▶ Task directions
Within the data, how many lines hold the word "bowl"? Answer with nothing but the number.

▶ Input data
□ □ □ □ □

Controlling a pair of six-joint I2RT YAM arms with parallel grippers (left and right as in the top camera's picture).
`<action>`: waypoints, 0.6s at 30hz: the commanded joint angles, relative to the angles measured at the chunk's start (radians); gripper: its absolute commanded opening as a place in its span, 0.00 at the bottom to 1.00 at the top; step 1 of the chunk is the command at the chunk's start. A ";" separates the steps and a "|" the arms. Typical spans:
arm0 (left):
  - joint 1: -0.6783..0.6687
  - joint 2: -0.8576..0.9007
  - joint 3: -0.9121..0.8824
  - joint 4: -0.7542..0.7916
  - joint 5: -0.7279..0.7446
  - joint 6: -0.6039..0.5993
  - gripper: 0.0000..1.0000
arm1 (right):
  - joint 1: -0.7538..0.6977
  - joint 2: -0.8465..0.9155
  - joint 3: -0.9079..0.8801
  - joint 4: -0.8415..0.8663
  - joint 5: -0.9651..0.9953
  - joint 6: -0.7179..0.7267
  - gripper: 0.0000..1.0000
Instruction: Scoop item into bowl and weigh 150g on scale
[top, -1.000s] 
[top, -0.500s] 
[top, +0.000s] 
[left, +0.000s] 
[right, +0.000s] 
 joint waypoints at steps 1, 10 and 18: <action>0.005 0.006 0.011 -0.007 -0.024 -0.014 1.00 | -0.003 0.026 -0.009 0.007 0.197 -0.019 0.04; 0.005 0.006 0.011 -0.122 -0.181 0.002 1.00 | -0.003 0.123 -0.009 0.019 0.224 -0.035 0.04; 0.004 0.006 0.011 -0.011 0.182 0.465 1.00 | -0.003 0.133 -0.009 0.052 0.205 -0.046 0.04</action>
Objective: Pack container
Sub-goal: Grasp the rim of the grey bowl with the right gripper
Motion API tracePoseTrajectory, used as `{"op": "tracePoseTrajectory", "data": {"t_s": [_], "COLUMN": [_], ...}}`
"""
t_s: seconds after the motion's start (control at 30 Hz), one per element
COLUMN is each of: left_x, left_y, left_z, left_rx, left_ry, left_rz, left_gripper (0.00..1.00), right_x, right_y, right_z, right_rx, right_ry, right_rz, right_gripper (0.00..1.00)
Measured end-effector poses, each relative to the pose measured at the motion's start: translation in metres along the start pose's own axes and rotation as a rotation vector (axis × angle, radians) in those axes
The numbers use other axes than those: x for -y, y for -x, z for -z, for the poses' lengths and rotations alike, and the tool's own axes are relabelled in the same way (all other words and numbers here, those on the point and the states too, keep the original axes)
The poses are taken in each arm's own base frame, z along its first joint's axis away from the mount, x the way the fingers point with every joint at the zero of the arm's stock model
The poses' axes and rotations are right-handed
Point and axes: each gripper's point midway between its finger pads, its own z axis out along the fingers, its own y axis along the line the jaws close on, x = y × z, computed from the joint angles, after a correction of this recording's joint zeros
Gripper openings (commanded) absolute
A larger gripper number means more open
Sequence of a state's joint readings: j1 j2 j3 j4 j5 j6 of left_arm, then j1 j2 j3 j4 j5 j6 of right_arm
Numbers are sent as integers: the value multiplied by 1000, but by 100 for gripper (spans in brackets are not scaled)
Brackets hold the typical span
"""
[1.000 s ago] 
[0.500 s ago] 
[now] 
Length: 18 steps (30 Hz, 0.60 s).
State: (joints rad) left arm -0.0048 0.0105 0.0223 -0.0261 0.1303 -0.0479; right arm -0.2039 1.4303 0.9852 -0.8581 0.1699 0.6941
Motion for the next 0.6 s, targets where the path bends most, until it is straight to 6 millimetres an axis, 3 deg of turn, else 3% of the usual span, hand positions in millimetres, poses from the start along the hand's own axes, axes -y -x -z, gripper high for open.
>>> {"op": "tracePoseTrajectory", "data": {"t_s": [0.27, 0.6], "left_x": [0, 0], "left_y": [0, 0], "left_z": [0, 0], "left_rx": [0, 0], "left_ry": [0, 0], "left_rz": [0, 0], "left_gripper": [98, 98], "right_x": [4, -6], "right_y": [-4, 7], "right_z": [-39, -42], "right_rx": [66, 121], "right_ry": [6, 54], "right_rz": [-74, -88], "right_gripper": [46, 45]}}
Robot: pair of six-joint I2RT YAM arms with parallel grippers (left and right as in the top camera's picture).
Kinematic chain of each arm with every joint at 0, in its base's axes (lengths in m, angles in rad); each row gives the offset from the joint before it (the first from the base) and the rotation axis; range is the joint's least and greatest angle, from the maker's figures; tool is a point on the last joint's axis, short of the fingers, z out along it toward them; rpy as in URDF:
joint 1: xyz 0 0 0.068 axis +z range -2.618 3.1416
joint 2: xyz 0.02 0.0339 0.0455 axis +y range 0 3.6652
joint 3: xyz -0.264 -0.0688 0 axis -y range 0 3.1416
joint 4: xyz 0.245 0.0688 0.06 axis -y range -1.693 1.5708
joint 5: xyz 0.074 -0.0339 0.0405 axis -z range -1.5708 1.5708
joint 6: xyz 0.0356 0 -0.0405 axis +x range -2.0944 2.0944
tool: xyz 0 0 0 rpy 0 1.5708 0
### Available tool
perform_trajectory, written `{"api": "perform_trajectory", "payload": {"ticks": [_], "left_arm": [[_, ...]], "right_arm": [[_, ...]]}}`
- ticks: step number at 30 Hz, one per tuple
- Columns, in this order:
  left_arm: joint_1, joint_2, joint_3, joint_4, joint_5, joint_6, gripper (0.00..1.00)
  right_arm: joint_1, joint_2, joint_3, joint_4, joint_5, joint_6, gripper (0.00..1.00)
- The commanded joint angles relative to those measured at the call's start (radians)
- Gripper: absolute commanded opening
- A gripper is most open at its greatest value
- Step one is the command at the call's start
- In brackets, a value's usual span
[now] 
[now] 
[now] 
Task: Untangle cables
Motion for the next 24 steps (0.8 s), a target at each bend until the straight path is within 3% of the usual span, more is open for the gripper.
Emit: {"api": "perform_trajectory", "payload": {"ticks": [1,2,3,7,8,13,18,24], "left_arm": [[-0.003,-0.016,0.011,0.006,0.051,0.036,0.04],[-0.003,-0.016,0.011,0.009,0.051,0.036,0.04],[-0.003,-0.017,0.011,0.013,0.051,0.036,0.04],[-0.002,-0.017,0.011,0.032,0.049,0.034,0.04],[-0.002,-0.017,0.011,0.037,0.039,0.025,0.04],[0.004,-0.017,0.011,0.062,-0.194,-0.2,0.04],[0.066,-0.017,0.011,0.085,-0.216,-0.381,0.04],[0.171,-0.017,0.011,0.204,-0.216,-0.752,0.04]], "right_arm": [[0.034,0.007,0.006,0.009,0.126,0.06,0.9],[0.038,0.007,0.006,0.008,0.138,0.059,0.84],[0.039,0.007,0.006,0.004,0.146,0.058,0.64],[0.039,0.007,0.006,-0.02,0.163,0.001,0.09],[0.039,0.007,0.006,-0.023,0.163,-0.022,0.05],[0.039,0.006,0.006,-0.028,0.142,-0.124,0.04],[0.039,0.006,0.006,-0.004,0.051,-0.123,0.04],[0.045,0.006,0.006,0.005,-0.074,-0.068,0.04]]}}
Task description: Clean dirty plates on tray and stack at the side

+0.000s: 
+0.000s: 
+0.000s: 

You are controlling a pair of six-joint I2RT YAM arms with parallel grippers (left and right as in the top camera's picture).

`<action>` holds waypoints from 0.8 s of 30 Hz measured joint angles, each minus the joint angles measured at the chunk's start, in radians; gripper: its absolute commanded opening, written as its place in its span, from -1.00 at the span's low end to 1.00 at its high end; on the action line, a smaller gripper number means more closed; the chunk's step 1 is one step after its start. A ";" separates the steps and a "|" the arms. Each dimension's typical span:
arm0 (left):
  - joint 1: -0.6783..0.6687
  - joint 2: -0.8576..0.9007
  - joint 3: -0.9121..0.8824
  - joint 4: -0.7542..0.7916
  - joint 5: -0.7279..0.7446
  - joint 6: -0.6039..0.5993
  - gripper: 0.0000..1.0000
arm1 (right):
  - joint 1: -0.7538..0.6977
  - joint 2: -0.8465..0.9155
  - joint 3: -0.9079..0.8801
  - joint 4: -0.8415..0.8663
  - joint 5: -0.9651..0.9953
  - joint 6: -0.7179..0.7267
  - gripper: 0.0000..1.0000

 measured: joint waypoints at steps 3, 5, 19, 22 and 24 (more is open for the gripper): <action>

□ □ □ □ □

▶ Solution to the exercise
2